#### Exercise requirements:
Print the data that follows without changing a single word.

#### Given data:
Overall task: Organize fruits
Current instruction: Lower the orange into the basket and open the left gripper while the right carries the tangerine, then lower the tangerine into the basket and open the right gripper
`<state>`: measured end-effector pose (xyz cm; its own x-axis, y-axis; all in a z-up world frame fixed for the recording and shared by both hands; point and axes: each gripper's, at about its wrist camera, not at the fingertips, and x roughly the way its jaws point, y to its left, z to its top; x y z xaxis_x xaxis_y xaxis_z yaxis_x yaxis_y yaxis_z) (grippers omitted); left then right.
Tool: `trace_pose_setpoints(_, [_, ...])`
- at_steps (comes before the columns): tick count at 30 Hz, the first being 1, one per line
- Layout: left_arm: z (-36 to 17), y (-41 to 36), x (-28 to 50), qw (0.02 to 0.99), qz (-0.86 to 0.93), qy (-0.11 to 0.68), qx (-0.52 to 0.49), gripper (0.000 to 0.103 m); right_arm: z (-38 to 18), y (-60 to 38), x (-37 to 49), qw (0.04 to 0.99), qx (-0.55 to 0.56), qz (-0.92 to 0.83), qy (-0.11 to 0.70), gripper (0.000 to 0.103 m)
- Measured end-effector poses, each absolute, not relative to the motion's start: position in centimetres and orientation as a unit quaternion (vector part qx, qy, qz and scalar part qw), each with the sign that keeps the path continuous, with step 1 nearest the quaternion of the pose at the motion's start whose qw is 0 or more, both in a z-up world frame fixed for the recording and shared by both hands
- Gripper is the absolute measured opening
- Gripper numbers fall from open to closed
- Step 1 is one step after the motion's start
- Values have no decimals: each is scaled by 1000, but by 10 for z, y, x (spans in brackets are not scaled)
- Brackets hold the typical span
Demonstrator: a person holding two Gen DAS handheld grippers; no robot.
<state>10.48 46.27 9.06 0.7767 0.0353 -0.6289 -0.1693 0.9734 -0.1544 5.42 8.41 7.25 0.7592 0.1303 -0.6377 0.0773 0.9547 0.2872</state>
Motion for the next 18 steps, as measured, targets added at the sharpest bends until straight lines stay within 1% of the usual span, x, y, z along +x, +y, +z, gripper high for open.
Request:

#### Answer to this problem:
Overall task: Organize fruits
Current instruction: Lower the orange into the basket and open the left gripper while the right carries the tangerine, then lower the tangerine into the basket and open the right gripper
`<state>`: measured end-effector pose (xyz cm; its own x-axis, y-axis; all in a z-up world frame fixed for the recording and shared by both hands; point and axes: each gripper's, at about its wrist camera, not at the fingertips, and x roughly the way its jaws point, y to its left, z to its top; x y z xaxis_x xaxis_y xaxis_z yaxis_x yaxis_y yaxis_z) (grippers omitted); left then right.
Tool: `trace_pose_setpoints(_, [_, ...])`
- at_steps (comes before the columns): tick count at 30 Hz, the first being 1, one per line
- Layout: left_arm: z (-36 to 17), y (-41 to 36), x (-28 to 50), qw (0.02 to 0.99), qz (-0.86 to 0.93), qy (-0.11 to 0.68), qx (-0.52 to 0.49), gripper (0.000 to 0.103 m); right_arm: z (-38 to 18), y (-60 to 38), x (-37 to 49), qw (0.04 to 0.99), qx (-0.55 to 0.56), qz (-0.92 to 0.83), qy (-0.11 to 0.70), gripper (0.000 to 0.103 m)
- Measured end-effector poses, each absolute, not relative to the motion's start: position in centimetres and orientation as a unit quaternion (vector part qx, qy, qz and scalar part qw), each with the sign that keeps the path continuous, with step 1 nearest the quaternion of the pose at the motion's start whose qw is 0 or more, both in a z-up world frame fixed for the recording and shared by both hands
- Gripper is the absolute measured opening
- Gripper numbers fall from open to closed
- Step 1 is one step after the motion's start
- Values have no decimals: each is scaled by 1000, but by 10 for z, y, x (spans in brackets are not scaled)
- Brackets hold the typical span
Demonstrator: a person holding two Gen DAS handheld grippers; no robot.
<state>10.48 46.27 9.06 0.7767 0.0353 -0.6289 -0.1693 0.9734 -0.1544 5.42 8.41 7.25 0.7592 0.1303 -0.6377 0.0773 0.9547 0.2872</state>
Motion for the next 18 steps, as measured, targets added at the sharpest bends until straight lines stay within 1% of the usual span, x, y, z along +x, +y, +z, gripper high for open.
Request:

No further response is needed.